Problem details:
Since only the total matters, count the lines of these entries containing the word "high" and write that total alone.

Source data:
┄┄┄┄┄┄┄┄┄┄

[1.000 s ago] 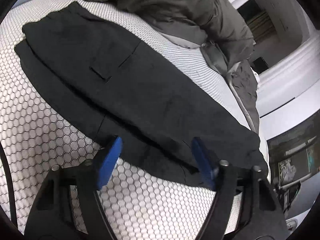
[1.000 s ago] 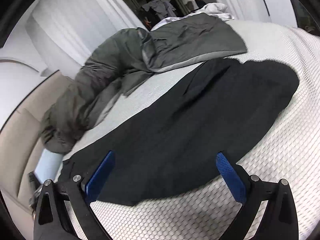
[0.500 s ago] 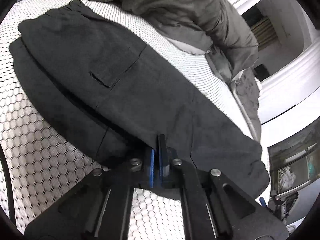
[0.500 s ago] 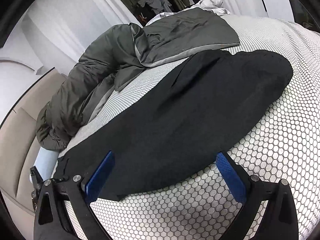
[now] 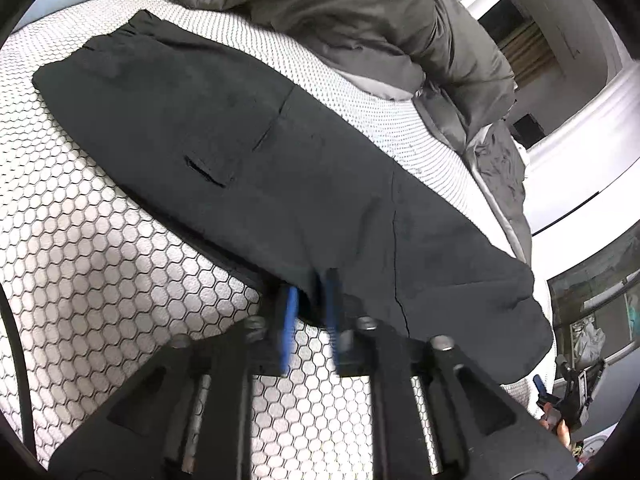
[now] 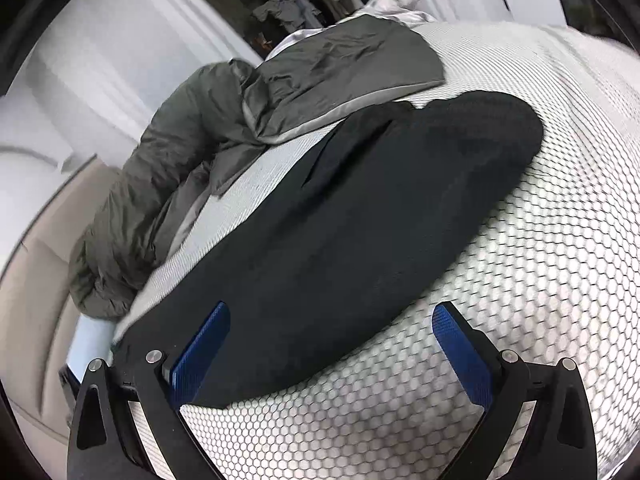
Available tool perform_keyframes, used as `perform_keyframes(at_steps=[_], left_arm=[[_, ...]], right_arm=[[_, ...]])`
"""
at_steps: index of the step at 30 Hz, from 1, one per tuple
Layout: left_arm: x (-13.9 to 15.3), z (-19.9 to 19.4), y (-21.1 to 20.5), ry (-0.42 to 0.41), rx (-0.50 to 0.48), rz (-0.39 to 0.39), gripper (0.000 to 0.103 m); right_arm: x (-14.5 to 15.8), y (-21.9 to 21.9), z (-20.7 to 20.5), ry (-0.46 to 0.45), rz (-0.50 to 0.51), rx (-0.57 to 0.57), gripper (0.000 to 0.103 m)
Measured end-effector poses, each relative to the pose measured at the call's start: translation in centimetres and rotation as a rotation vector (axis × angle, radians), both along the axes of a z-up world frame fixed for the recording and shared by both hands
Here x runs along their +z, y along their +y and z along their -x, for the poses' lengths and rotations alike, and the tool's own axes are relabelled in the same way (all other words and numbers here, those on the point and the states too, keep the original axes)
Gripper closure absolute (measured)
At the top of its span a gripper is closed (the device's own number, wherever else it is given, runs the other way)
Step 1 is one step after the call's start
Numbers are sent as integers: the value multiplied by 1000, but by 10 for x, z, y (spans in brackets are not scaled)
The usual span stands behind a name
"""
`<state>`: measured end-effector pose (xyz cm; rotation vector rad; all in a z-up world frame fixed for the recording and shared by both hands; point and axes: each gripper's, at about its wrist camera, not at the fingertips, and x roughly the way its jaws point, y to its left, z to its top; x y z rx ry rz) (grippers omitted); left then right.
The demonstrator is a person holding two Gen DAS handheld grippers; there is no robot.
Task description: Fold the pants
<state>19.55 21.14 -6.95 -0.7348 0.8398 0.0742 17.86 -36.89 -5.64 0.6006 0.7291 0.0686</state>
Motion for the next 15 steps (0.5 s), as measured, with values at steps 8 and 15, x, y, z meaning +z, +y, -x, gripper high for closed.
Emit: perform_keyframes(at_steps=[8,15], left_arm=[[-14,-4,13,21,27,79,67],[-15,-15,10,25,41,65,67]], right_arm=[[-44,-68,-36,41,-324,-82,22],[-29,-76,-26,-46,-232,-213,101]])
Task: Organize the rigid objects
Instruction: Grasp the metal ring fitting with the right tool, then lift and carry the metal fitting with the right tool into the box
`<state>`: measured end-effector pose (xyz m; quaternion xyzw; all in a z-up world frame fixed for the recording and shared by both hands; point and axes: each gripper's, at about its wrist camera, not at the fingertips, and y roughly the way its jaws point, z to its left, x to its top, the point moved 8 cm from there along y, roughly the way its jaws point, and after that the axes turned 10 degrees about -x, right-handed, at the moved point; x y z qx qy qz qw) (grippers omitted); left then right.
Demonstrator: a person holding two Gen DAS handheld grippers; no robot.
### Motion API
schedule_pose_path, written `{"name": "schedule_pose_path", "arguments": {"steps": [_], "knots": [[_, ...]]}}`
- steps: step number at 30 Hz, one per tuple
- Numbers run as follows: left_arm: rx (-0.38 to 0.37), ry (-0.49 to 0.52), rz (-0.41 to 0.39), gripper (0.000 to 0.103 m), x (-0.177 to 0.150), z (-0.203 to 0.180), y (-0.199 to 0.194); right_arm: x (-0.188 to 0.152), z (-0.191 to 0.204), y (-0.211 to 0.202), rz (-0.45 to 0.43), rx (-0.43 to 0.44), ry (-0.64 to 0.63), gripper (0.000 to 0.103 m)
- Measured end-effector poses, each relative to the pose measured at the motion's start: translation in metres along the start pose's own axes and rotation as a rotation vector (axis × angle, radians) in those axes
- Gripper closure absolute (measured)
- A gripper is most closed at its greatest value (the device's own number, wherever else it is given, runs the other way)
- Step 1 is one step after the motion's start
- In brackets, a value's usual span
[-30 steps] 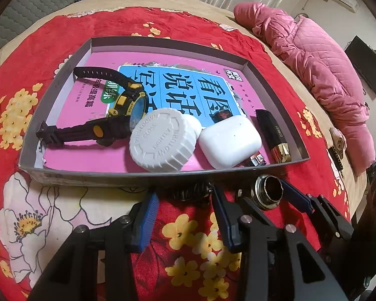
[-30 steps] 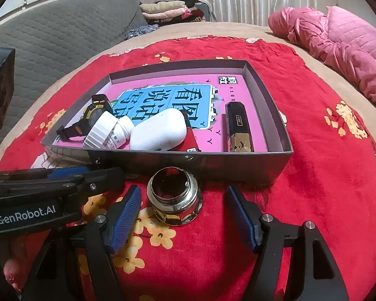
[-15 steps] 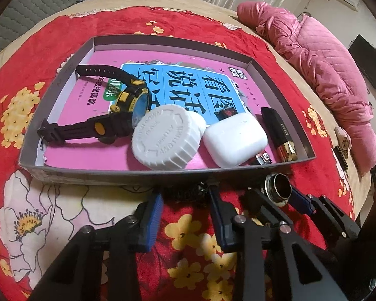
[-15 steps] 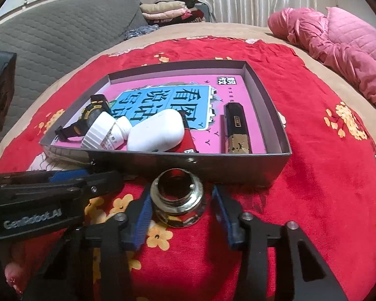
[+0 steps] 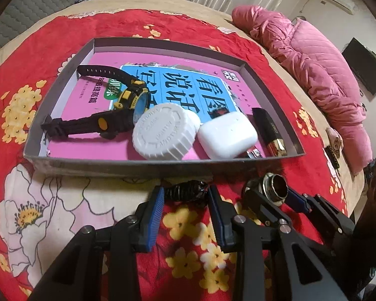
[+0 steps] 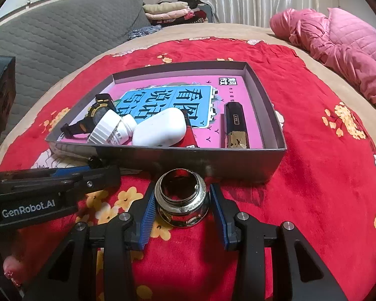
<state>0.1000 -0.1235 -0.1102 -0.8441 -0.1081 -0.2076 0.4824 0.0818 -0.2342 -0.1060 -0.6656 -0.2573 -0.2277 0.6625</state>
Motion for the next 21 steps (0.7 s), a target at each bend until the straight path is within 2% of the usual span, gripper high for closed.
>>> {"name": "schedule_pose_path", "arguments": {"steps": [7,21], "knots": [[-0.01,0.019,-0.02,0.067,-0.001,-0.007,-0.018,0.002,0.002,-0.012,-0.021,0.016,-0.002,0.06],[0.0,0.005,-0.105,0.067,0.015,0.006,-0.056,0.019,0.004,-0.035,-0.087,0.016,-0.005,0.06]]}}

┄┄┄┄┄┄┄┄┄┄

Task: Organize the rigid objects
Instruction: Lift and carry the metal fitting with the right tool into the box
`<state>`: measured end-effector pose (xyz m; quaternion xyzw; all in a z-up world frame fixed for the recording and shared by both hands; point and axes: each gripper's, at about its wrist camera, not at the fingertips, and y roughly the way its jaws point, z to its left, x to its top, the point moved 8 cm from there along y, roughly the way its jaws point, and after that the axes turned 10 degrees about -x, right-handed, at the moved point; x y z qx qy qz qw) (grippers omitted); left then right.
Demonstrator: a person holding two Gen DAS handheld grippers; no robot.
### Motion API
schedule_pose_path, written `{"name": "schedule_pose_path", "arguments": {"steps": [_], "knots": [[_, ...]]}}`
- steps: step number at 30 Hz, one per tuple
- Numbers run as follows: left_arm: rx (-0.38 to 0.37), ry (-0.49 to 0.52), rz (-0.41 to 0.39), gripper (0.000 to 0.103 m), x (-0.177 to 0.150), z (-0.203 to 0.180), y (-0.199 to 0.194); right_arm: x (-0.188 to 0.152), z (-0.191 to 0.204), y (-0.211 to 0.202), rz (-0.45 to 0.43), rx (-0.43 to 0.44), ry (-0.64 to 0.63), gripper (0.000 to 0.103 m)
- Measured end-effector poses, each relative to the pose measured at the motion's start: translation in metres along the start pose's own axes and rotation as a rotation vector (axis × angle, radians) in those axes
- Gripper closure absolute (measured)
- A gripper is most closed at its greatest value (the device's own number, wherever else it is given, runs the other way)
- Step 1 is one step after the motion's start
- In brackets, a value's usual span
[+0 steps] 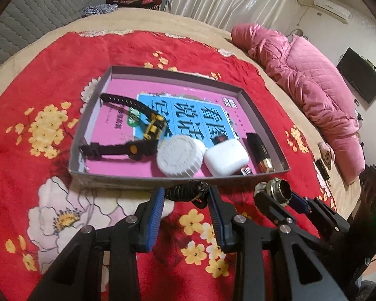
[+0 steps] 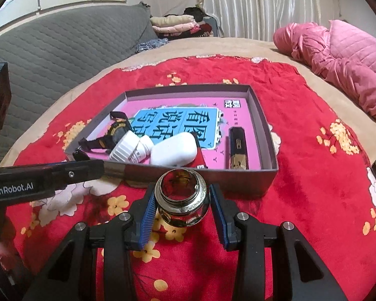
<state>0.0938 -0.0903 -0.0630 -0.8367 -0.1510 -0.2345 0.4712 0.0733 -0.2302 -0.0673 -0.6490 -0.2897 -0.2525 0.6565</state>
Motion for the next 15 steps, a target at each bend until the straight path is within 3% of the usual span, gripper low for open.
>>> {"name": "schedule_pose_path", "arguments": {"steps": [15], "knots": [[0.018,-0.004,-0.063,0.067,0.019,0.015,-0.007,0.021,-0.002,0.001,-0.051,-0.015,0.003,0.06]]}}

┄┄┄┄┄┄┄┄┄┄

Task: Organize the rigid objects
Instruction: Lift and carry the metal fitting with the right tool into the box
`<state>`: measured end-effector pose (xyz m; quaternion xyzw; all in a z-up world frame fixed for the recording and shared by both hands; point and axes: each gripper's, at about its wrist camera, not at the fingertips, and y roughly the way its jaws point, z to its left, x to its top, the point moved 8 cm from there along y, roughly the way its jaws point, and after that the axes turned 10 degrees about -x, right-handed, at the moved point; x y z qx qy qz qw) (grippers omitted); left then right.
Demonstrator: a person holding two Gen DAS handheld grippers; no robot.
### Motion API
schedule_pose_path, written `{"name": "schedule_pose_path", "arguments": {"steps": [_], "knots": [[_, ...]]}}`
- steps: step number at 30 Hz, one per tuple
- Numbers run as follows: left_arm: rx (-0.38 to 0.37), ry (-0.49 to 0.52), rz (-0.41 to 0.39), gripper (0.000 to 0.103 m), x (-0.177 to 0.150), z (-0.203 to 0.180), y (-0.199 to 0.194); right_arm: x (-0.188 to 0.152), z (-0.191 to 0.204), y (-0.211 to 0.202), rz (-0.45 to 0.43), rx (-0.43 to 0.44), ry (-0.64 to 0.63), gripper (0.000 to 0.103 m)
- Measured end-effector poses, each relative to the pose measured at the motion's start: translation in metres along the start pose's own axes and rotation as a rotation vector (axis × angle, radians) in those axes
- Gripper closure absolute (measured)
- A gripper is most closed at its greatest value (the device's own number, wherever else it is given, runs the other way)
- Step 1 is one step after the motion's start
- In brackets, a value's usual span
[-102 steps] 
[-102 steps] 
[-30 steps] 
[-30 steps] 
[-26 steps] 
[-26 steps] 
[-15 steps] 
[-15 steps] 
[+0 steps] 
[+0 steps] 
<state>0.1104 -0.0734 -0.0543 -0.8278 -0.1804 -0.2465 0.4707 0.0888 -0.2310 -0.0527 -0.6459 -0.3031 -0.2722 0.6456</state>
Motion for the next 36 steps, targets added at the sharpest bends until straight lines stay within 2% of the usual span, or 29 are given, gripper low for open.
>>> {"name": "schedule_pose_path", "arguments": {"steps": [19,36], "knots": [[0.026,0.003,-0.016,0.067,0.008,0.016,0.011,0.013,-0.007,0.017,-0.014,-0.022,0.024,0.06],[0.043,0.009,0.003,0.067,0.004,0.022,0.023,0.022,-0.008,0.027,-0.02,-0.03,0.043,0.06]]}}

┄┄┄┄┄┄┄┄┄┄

Written solution:
2